Dual antiplatelet therapy, consisting of aspirin and one of P2Y12 receptor inhibitors, is the standard of care in patients with ACS, either treated invasively or conservatively3,4. Insufficient platelet inhibition in ACS patients receiving a P2Y12 receptor inhibitor can lead to detrimental consequences, particularly in the setting of percutaneous coronary intervention (PCI). In these patients on-treatment high platelet reactivity (HPR) is an established risk factor for stent thrombosis, a potentially lethal complication5. Furthermore, HPR can also be associated with increased risk of myocardial infarction and death6–8.
According to the latest European Society of Cardiology (ESC) guidelines ticagrelor is recommended for the treatment of patients with ACS3,4. It is a non-thienopyridine, reversible and direct-acting P2Y12 receptor antagonist administered orally9. In healthy volunteers and patients with stable coronary artery disease it is quickly absorbed and reaches its maximum plasma concentration within 2 hours after the loading dose (LD), producing expeditious and effective platelet blockade10. Moreover, ticagrelor undergoes hepatic biotransformation and has one active metabolite, AR-C124910XX, that exerts similar antiplatelet effect as the parent drug10,11. Nevertheless, pharmacokinetics of ticagrelor in ACS patients can be significantly disturbed during the first hours after the LD causing a substantial reduction of its bioavailability and prolongation of time to maximal plasma concentration up to 4–5 hours12–16. As a result, failure to reach desired platelet inhibition during the initial hours of ACS therapy is observed in a considerable number of ticagrelor-treated patients12–14,17.

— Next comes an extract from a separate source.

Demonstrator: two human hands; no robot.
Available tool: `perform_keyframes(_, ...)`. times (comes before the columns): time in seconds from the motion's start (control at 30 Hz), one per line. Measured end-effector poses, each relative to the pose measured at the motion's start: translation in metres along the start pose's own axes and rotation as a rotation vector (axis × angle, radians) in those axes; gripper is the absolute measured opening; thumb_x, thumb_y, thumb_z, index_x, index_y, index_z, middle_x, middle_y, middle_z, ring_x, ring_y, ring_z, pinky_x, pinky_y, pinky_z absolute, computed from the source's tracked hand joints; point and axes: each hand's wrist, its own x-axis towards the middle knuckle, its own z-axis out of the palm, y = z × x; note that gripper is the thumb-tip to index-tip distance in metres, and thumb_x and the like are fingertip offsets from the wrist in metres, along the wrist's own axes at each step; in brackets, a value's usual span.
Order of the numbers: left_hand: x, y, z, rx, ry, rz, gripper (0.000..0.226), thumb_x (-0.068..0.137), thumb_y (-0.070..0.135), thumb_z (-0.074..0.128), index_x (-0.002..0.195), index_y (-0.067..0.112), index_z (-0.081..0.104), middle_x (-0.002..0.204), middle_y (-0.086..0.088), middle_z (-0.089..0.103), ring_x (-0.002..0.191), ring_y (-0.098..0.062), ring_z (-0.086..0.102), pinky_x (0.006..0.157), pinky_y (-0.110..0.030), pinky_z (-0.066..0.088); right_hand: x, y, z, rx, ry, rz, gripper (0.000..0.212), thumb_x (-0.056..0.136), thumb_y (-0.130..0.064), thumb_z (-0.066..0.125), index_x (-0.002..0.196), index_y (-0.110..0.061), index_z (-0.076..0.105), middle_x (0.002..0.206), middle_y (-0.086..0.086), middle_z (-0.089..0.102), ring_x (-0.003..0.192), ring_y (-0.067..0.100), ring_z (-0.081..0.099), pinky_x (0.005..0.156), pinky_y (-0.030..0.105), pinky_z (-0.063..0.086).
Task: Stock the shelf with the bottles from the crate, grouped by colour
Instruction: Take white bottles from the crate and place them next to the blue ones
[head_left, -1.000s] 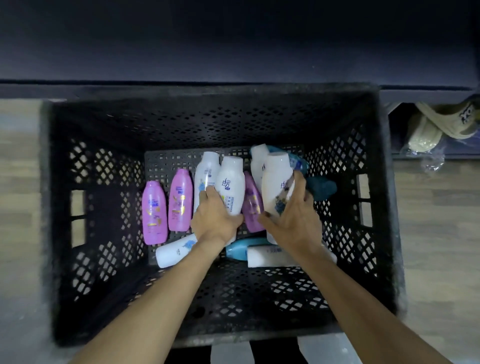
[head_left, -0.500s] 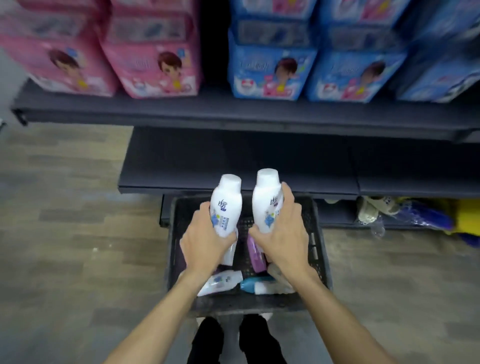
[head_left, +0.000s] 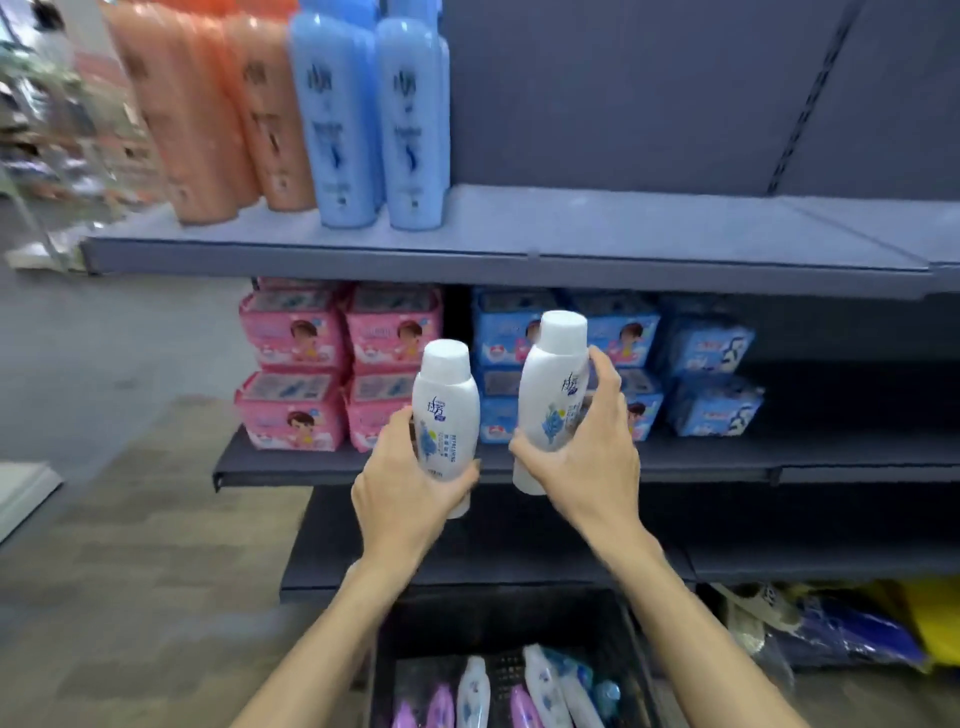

One of the main limitations of clopidogrel is its wide interindividual variability in platelet inhibition with a reasonably high number of patients presenting with HPR18. Although prasugrel and ticagrelor are characterized by more potent and predictable pharmacodynamics, still as high as 60% of ACS patients may have suboptimal platelet inhibition during the initial hours after the LD17. Notably, ACS patients designated to invasive treatment usually receive LD of P2Y12 receptor antagonists within a relatively short period of time before the coronary angiography and PCI.
Recent pharmacodynamic studies have suggested that ACS patients presenting with ST-segment elevation myocardial infarction (STEMI) and those treated with morphine appear to be at increased risk of impaired and postponed platelet blockade following ticagrelor LD12–15,17,19. However, little is known about other potential clinical variables influencing acute response to ticagrelor in the setting of ACS.
In this study we sought to identify clinical determinants of HPR at 1 and 2 hours after ticagrelor LD in ACS patients treated invasively.
Methods
Study design
A post hoc analysis of combined patient-level pharmacodynamic data from two prospective, phase IV, single centre, investigator-initiated trials (NCT02602444 - observational study; NCT02612116 - randomized, open-label, active-controlled study) was performed to identify clinical characteristics related with impaired antiplatelet effect of ticagrelor in patients with ACS. Both studies were conducted in accordance with the principles contained in the Declaration of Helsinki and Good Clinical Practice guidelines. The trials received a favourable opinion and were approved by The Ethics Committee of Nicolaus Copernicus University in Toruń, Collegium Medicum in Bydgoszcz, Poland (NCT02602444 - approval number KB 617/2015; NCT02612116 - approval number KB 540/2015). All participants of both studies provided a written informed consent prior to any study specific procedures. Study protocols with full lists of inclusion and exclusion criteria, description of methodology, and results were previously published in peer-reviewed journals12,20–22.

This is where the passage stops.